#### Data to examine
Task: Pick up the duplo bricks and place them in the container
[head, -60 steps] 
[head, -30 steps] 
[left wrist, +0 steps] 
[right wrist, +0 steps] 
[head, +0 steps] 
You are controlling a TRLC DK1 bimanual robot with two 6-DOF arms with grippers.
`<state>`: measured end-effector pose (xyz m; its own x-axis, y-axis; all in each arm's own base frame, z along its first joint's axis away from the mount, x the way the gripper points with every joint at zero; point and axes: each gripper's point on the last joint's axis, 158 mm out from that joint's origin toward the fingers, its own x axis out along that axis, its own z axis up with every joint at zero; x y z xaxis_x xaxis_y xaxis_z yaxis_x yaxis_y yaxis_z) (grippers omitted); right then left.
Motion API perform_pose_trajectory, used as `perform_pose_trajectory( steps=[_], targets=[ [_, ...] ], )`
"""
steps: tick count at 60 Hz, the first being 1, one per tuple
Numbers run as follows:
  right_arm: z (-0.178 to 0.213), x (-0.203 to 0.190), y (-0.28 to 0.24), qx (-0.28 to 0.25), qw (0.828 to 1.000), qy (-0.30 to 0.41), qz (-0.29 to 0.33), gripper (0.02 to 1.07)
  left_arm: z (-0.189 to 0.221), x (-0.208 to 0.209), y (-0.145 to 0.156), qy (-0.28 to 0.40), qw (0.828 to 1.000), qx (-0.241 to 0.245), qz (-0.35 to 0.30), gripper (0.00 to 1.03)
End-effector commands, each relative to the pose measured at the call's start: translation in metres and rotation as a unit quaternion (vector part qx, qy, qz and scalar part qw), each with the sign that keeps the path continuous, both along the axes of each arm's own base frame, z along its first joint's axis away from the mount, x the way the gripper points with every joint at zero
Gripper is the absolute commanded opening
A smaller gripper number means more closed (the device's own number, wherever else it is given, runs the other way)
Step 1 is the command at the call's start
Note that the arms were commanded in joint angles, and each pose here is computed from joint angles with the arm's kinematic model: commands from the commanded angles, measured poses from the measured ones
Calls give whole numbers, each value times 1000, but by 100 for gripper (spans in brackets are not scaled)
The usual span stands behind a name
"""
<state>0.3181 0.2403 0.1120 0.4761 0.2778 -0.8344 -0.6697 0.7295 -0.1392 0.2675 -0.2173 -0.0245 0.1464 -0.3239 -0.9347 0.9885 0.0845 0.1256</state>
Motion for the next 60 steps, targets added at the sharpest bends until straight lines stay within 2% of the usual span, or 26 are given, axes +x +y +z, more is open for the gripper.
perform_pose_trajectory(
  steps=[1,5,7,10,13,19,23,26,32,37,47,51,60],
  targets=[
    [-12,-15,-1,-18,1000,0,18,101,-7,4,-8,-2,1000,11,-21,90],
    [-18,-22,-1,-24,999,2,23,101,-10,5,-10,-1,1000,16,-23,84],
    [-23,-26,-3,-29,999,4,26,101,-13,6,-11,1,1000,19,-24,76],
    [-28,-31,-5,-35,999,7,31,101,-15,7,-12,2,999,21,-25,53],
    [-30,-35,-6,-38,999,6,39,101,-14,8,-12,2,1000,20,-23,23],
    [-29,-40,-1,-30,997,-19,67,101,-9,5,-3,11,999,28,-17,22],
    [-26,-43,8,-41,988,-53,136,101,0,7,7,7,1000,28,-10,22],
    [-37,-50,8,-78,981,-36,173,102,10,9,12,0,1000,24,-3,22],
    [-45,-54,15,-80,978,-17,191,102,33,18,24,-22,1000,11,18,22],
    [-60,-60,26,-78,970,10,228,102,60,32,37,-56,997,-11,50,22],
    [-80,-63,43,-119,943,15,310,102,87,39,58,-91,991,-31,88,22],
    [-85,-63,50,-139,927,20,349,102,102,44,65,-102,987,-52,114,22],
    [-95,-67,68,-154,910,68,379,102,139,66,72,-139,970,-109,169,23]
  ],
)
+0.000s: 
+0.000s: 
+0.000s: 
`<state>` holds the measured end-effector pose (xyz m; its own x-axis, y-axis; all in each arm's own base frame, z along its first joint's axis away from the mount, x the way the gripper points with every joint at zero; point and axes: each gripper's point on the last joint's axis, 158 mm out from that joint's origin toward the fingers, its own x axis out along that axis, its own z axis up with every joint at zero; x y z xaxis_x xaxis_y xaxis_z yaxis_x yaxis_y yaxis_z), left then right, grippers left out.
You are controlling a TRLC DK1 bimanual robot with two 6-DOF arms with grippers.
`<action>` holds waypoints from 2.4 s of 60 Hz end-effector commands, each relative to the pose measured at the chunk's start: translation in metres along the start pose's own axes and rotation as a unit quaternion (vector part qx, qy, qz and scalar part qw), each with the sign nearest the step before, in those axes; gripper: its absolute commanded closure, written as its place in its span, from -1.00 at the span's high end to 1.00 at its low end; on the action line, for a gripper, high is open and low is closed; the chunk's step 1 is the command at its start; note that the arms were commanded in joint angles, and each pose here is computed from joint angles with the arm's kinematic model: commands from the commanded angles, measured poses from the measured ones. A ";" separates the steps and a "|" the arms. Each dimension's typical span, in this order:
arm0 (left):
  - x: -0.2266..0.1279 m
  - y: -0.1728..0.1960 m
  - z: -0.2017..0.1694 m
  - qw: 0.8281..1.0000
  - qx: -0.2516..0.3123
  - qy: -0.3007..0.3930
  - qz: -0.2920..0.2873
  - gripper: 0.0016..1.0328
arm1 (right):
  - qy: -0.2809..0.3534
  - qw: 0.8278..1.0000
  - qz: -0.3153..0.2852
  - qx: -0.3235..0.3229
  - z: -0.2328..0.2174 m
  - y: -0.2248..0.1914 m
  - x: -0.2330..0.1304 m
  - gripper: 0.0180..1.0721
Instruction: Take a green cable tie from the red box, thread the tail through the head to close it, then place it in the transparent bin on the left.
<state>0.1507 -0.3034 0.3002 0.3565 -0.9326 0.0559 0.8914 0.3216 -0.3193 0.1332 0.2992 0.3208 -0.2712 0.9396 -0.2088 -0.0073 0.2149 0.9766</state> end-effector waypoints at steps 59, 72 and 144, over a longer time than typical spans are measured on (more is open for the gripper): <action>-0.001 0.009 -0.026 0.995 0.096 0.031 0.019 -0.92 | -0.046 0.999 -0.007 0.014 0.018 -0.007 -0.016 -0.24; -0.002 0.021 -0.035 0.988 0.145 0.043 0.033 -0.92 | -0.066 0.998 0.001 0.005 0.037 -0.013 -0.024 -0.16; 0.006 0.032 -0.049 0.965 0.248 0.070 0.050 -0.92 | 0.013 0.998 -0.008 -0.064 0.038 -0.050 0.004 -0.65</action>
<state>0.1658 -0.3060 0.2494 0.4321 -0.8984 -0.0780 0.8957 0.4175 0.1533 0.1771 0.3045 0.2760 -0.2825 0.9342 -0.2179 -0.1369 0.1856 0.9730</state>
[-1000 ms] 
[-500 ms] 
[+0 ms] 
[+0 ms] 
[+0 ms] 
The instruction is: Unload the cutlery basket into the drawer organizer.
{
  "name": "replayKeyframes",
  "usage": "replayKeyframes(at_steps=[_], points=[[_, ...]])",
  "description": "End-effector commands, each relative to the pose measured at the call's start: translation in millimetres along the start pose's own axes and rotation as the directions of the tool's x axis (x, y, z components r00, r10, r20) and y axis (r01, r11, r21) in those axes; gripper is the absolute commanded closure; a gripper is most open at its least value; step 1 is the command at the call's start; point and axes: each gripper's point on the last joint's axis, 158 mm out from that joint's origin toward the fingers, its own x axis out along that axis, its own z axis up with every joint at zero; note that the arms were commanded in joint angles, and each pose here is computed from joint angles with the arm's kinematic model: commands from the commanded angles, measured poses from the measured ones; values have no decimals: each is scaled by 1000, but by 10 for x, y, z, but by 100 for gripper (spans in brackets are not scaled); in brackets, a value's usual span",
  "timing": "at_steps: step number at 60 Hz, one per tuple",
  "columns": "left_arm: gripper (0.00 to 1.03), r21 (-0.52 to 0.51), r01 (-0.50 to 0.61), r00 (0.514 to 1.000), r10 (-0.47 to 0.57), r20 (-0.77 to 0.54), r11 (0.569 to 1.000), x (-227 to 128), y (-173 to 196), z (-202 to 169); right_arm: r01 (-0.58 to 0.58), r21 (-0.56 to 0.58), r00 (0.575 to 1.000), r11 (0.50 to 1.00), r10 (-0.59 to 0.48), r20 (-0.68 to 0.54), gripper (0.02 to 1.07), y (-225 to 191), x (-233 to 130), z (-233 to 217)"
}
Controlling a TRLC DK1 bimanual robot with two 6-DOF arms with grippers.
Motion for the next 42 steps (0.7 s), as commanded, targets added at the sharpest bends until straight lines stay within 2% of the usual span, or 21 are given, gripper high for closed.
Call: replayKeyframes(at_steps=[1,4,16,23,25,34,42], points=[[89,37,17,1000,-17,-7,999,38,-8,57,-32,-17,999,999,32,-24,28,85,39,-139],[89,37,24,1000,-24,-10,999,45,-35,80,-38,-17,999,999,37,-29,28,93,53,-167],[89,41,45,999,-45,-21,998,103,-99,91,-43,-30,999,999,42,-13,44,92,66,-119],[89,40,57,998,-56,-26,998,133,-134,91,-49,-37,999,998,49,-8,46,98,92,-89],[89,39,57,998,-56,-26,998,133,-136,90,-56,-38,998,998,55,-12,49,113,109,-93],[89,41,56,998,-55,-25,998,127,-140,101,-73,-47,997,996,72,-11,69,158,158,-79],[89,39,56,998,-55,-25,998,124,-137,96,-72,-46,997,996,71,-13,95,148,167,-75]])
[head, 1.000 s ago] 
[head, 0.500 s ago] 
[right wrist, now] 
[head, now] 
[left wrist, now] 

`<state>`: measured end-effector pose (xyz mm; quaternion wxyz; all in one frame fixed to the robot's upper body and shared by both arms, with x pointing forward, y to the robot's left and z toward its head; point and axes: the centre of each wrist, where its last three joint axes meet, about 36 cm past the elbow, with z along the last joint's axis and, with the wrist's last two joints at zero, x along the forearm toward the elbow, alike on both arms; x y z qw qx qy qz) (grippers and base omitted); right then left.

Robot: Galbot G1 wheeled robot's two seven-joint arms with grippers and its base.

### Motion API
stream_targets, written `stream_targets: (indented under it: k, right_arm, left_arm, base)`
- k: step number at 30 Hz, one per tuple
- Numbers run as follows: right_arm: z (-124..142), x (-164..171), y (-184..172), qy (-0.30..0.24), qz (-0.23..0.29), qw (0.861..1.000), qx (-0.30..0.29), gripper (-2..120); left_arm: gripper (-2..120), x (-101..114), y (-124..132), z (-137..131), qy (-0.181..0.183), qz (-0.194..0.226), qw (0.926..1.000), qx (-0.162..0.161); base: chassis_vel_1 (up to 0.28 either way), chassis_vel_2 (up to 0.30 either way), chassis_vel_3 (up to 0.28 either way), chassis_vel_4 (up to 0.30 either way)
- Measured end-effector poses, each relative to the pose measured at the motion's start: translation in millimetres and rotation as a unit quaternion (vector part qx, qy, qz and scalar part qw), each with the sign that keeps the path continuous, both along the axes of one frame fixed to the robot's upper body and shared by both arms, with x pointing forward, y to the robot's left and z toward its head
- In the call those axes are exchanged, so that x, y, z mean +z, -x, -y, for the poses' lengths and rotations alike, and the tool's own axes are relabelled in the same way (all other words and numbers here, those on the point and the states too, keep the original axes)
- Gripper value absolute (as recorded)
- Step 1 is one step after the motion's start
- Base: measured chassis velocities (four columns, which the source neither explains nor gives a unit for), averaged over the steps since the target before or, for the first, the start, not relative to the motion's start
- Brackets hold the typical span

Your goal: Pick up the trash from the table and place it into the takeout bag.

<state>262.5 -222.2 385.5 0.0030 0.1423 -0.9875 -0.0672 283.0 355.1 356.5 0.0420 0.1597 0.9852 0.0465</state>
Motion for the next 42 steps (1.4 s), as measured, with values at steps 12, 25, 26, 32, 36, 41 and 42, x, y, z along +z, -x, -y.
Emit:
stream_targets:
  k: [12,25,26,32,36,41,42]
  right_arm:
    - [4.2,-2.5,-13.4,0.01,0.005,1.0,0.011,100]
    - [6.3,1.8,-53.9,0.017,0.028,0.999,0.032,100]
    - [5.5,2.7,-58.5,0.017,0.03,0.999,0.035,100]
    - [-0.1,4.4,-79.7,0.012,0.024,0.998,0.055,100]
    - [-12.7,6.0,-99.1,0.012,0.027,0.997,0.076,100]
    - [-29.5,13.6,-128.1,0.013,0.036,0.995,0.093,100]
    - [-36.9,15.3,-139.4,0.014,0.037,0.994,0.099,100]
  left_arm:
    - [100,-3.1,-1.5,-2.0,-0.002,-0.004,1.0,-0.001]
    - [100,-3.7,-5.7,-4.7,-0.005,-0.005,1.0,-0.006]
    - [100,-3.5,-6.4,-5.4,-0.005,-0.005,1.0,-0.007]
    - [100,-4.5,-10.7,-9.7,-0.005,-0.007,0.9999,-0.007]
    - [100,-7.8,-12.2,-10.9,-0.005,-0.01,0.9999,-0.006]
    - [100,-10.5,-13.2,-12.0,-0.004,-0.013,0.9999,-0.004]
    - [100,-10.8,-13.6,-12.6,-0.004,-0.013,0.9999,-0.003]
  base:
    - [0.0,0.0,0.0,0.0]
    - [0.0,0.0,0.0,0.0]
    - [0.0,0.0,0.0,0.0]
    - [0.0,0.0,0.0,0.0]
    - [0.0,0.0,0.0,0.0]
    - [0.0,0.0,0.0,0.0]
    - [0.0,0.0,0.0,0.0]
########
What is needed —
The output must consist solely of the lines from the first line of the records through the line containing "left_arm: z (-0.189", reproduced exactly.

Solution below —
Task: Pick up the duplo bricks and place them in the container
[head, -60 steps] 
[head, -30 steps] 
[left wrist, +0 steps] 
[right wrist, +0 steps] 
[head, +0 steps] 
You are controlling a TRLC DK1 bimanual robot with two 6-DOF arms with grippers.
`<state>`: measured end-effector pose (xyz m; its own x-axis, y-axis; all in each arm's own base frame, z along its first joint's axis away from the mount, x the way the gripper points with every joint at zero; point and axes: each gripper's point on the last joint's axis, 158 mm out from that joint's origin toward the fingers, its own x axis out along that axis, its own z axis up with every joint at zero; x y z xaxis_x xaxis_y xaxis_z yaxis_x yaxis_y yaxis_z) (grippers omitted); right then left.
Motion API perform_pose_trajectory, used as `perform_pose_trajectory( steps=[_], targets=[ [_, ...] ], )`
"""
steps: tick count at 60 Hz, the first being 1, one per tuple
Numbers run as follows:
  right_arm: z (-0.178 to 0.213), x (-0.203 to 0.190), y (-0.28 to 0.24), qx (-0.28 to 0.25), qw (0.828 to 1.000), qy (-0.30 to 0.41), qz (-0.29 to 0.33), gripper (0.02 to 1.07)
  left_arm: z (-0.189 to 0.221), x (-0.208 to 0.209), y (-0.145 to 0.156), qy (-0.28 to 0.40), qw (0.828 to 1.000), qx (-0.241 to 0.245), qz (-0.35 to 0.30), gripper (0.00 to 1.03)

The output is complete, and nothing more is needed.